Julius Caesar: Mungkin itu sebabnya namamu tetap hidup, Machiavelli. Kau adalah ahli teori, sementara kami adalah praktisi. Tapi satu hal yang pasti: baik kekuasaan berdasarkan cinta maupun ketakutan, keduanya membutuhkan pengorbanan besar.
Jengis Khan: (mengangkat cangkir kopi) Itu benar, Caesar. Aku tidak akan membantah soal pengorbanan. Banyak dari kami tidak akan pernah pulang. Tapi itu harga yang harus dibayar.
Machiavelli: (membalas anggukan) Dan begitulah, wahai pangeran-pangeran dunia, tidak ada kekuasaan tanpa pengorbanan.
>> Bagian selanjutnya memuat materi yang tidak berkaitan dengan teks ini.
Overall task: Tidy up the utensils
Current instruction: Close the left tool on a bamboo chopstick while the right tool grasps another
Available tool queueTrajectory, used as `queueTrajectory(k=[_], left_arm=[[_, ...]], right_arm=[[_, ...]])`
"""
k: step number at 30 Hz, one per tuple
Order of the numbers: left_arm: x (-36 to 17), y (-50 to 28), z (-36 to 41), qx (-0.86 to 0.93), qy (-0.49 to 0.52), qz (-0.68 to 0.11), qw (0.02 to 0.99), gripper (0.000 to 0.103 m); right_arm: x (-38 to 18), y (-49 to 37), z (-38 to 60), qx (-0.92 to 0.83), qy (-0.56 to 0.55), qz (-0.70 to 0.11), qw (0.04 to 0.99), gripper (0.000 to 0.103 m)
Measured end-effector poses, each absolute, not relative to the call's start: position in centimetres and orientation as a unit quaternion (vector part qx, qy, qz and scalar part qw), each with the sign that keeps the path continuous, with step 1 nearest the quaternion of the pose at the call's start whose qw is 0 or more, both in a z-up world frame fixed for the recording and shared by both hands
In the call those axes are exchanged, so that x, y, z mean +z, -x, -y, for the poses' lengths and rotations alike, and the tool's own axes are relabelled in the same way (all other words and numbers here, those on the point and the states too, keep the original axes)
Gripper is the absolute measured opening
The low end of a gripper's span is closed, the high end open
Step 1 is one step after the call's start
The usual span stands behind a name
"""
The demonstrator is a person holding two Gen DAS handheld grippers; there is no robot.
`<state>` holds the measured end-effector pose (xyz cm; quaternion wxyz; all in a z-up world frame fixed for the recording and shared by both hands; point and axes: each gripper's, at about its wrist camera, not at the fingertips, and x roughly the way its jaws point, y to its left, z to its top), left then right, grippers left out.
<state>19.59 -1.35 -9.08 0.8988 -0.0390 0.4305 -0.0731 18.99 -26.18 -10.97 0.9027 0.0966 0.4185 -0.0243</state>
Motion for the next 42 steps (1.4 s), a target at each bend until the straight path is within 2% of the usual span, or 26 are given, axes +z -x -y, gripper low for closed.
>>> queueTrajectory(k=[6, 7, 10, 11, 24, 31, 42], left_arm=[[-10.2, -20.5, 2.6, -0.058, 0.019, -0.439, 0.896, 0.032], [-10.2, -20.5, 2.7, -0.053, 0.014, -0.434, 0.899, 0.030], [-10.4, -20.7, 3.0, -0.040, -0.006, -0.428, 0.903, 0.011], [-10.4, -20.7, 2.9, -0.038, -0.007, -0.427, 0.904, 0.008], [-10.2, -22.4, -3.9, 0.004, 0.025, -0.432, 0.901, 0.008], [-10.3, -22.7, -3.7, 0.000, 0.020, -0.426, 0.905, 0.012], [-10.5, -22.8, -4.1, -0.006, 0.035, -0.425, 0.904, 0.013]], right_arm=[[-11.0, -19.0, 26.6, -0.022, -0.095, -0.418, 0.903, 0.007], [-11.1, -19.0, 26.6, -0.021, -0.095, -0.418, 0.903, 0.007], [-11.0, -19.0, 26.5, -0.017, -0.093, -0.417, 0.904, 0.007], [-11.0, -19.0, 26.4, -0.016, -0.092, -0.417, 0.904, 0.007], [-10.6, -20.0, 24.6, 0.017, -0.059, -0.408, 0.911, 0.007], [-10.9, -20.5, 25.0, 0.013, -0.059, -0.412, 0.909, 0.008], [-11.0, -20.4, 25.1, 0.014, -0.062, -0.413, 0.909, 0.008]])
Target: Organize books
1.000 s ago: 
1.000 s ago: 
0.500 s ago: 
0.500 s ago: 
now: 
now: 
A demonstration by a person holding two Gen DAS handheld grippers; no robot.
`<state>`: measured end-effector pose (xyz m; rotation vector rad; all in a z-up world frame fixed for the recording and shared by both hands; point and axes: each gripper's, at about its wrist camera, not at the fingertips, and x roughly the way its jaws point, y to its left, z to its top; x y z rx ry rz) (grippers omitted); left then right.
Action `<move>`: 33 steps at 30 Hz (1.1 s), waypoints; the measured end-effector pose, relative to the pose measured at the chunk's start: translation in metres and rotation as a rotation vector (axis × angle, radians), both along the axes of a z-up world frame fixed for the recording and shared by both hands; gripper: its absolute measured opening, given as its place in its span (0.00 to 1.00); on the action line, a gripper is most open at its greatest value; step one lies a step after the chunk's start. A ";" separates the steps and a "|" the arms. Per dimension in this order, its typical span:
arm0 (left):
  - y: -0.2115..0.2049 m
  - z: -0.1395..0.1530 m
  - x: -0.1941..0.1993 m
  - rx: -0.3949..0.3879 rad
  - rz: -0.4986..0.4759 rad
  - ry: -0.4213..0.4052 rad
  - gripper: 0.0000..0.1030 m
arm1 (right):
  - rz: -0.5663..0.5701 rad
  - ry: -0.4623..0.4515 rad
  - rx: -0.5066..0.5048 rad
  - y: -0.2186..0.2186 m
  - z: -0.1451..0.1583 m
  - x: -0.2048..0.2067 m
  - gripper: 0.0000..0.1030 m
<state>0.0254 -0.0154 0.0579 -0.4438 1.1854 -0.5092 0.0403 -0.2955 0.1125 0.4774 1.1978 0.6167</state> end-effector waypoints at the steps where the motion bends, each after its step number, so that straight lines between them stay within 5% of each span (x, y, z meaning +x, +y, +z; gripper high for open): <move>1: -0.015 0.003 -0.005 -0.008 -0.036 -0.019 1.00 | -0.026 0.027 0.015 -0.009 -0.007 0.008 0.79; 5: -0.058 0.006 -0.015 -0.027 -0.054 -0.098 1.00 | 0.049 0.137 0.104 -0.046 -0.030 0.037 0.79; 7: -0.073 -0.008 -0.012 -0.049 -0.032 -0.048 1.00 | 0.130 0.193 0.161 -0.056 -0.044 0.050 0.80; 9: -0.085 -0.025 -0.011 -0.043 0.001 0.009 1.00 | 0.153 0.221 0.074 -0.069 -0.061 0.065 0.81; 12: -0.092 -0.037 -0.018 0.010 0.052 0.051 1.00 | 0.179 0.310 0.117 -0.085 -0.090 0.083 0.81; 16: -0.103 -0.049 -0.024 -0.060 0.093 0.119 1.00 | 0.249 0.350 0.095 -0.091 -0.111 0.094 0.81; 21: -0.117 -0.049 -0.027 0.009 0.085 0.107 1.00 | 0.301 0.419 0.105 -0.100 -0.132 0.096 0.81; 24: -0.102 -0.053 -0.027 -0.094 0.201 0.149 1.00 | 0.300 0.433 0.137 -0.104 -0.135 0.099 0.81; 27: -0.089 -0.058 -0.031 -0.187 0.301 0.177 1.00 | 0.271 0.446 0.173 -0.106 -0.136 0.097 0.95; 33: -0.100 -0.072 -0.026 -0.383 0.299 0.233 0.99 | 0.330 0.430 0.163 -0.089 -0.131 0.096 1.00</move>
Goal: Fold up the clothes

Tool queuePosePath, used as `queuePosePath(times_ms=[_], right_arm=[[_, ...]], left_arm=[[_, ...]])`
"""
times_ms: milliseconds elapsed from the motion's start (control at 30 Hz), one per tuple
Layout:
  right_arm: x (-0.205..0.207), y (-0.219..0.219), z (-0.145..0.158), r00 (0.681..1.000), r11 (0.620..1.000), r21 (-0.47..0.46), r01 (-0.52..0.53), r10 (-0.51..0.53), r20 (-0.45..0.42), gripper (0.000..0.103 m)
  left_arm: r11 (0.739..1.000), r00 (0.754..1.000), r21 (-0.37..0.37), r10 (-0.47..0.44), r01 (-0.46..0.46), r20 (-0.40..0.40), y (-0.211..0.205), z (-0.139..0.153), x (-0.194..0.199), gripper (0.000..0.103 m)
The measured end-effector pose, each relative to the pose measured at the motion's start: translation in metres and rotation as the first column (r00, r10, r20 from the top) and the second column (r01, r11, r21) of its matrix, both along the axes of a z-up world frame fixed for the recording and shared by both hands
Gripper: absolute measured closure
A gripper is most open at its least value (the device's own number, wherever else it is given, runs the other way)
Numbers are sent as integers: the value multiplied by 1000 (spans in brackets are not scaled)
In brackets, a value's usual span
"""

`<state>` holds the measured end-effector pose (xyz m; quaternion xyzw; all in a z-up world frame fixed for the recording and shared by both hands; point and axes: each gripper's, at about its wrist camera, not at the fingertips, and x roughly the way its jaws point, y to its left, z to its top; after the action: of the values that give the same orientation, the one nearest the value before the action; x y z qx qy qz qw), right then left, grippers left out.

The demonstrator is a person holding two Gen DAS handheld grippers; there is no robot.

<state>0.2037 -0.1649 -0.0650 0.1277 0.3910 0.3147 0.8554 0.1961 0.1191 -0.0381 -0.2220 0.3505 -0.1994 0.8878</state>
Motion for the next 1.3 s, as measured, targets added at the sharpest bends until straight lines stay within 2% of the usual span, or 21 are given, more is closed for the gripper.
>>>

Entah dalam bentuk darah, kepercayaan, atau mungkin hanya dalam kebijakan yang tak kenal ampun. Mungkin itulah yang membuat kekuasaan begitu menggoda… dan pada akhirnya, sangat berbahaya.
Ketiganya mengangkat cangkir mereka, masing-masing terjebak dalam pikirannya sendiri, saling memahami bahwa kekuasaan itu mahal, penuh bahaya, dan... sulit untuk didefinisikan dengan kata-kata.